On 20 March, with the blessing of Metropolitan Volodymyr (Sabodan), he took monastic vows in Thessaloniki, Greece, becoming an Archimandrite; this was later disputed by the Moscow Patriarchate.

In 2011, he earned a Doctor of Laws and was appointed Commissioner of the Ukrainian Orthodox Church for Higher Education and Science, participating in efforts to recognize spiritual academic degrees at the state level.

On 23 December 2014 the Holy Synod of the UOC‑MP (Moscow Patriarchate) decided to forbid Archimandrite Viktor (Bedya) from “sacred acts” and dissolved the Uzhhorod Ukrainian Theological Academy. Reasons given included allegations that Bed had misled church authorities as to where he had been tonsured.

After leaving the staff of the Metropolitan of the Orthodox Church of Hellas, Archimandrite Victor (Bed) was admitted to the clergy of the Ukrainian Autocephalous Orthodox Church and appointed administrator of the Carpathian Diocese.

On 14 August 2015, he was ordained a bishop of Mukachevo and Carpathian and appointed to the UAOC Diocese.

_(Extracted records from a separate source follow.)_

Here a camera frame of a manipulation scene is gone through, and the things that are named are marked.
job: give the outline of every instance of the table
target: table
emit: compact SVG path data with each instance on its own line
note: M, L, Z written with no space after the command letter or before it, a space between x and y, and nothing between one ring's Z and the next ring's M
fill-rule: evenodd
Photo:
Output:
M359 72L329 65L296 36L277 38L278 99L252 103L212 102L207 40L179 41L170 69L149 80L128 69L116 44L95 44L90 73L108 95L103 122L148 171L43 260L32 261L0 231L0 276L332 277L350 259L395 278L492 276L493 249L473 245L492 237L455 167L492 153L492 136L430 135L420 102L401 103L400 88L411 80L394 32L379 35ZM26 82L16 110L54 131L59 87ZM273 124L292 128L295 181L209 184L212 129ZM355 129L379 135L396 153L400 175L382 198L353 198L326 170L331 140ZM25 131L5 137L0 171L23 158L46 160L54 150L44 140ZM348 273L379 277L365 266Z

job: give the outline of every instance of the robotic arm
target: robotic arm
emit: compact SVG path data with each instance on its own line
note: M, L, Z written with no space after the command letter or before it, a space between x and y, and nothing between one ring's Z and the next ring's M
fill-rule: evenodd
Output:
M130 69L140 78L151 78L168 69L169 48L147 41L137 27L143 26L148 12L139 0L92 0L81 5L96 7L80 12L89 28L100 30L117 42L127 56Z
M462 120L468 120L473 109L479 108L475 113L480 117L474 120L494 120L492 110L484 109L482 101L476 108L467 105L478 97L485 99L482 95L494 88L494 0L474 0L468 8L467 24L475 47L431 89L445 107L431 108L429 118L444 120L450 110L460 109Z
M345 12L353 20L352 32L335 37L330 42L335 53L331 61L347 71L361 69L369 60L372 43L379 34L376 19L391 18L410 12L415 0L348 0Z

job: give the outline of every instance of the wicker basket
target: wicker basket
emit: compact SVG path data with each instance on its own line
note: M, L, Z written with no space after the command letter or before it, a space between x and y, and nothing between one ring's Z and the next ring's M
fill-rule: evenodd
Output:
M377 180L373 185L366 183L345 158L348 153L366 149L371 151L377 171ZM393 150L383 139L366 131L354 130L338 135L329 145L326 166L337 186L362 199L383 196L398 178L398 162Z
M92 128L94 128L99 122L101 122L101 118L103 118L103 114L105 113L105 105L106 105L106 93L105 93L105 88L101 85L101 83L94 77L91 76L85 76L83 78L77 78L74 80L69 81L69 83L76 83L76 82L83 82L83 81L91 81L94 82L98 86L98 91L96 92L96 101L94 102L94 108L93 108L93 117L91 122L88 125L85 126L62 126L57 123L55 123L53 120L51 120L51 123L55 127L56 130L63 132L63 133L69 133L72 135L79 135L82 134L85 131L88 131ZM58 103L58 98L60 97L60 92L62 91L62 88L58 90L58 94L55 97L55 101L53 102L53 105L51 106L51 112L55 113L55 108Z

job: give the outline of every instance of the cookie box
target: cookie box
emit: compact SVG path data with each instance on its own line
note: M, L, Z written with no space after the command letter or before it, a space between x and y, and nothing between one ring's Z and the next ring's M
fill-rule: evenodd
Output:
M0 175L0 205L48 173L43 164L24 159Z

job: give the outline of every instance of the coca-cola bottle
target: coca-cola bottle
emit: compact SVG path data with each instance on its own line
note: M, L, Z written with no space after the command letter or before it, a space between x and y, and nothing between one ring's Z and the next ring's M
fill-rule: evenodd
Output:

He was active in the movement for Ukrainian ecclesiastical autocephaly, signing a 2018 appeal to Ecumenical Patriarch Bartholomew I and participating in the unification council at St. Sophia Cathedral on 15 December 2018, which established the local Autocephalous Orthodox Church of Ukraine.

===Further education===
Without leaving his work, Bed continued to study and received several higher education qualifications at the following levels: Master of Finance (2002), Master of Psychology (2002), Master of Theology (Higher Spiritual Education, 2005) and Master of theology, Teacher of Higher Education (2010).

==Personal life==

From 1993 to 2007, he was married to Yuliyana Petrivna (née Gavrilko). He has two sons: Viktor (born in 1993) and Yulian (born in 1995).

==Honours==
For public, professional, scientific-pedagogical and spiritual-educational activities he was awarded a number of medals and orders of the Ukrainian Orthodox Church of the Moscow Patriarchate, the Russian Orthodox Church and the Orthodox Church of Hellas, honorary certificates and thanks of the Ministry of Education and Science, Youth and Sports, Youth and Sports. Commission of the Bar of Ukraine at the Cabinet of Ministers of Ukraine, the Association of Higher Educational Institutions of Ukraine of Non -State Ownership, International Personnel Academy, Transcarpathian Regional Council and Transcarpathian Regional State Administration. In 2018, he has earned the title of Professor of Higher School of Socio-Economic in Pshevorsk, Poland.